▶ _Problem requirements_
Return every line of the listing below so that it matches the original exactly.

▶ _Data block_

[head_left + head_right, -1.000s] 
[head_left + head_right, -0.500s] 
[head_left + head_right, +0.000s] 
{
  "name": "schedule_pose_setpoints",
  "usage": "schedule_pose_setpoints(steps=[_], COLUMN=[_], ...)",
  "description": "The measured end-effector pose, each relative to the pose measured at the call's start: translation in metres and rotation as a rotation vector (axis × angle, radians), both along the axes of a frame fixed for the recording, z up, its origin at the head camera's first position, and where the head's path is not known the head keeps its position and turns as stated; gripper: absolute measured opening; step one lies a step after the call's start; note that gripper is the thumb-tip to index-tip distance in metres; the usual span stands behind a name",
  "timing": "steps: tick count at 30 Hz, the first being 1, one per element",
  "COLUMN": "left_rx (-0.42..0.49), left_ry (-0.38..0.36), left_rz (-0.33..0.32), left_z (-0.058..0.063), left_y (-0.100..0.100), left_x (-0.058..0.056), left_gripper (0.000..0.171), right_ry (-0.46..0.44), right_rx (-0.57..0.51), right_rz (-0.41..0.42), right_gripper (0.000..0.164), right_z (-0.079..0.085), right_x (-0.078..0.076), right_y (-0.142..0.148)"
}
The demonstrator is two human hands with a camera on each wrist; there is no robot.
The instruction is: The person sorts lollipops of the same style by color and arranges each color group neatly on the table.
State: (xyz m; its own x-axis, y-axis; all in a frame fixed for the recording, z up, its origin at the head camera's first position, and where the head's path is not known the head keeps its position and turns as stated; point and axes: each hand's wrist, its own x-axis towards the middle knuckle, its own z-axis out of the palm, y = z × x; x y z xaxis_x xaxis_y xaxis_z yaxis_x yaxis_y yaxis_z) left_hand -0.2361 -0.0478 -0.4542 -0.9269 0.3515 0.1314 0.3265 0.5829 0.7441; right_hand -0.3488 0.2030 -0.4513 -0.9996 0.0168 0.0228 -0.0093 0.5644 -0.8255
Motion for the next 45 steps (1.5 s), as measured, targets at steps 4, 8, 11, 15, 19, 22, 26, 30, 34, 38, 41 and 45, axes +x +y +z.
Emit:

▶ _Response area_
[head_left + head_right, -1.000s] 
[head_left + head_right, -0.500s] 
[head_left + head_right, +0.000s] 
{
  "name": "schedule_pose_setpoints",
  "usage": "schedule_pose_setpoints(steps=[_], COLUMN=[_], ...)",
  "description": "The measured end-effector pose, each relative to the pose measured at the call's start: translation in metres and rotation as a rotation vector (axis × angle, radians), both along the axes of a frame fixed for the recording, z up, its origin at the head camera's first position, and where the head's path is not known the head keeps its position and turns as stated; gripper: absolute measured opening; step one lies a step after the call's start; note that gripper is the thumb-tip to index-tip distance in metres; the usual span stands behind a name",
  "timing": "steps: tick count at 30 Hz, the first being 1, one per element",
  "COLUMN": "left_rx (-0.42..0.49), left_ry (-0.38..0.36), left_rz (-0.33..0.32), left_z (-0.058..0.063), left_y (-0.100..0.100), left_x (-0.058..0.056), left_gripper (0.000..0.171), right_ry (-0.46..0.44), right_rx (-0.57..0.51), right_rz (-0.41..0.42), right_gripper (0.000..0.164), right_z (-0.079..0.085), right_x (-0.078..0.076), right_y (-0.142..0.148)"
}
The demonstrator is two human hands with a camera on each wrist; there is no robot.
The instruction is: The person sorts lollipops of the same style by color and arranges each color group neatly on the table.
State: (xyz m; its own x-axis, y-axis; all in a frame fixed for the recording, z up, its origin at the head camera's first position, and where the head's path is not known the head keeps its position and turns as stated; point and axes: each hand's wrist, its own x-axis towards the middle knuckle, its own z-axis out of the palm, y = z × x; x y z xaxis_x xaxis_y xaxis_z yaxis_x yaxis_y yaxis_z) left_hand -0.2361 -0.0478 -0.4542 -0.9269 0.3515 0.1314 0.3265 0.5829 0.7441; right_hand -0.3488 0.2030 -0.4513 -0.9996 0.0168 0.0228 -0.0093 0.5644 -0.8255
Motion for the next 45 steps (1.5 s), as measured, targets at steps 4, 8, 11, 15, 19, 22, 26, 30, 34, 38, 41 and 45, axes +x +y +z.
Emit:

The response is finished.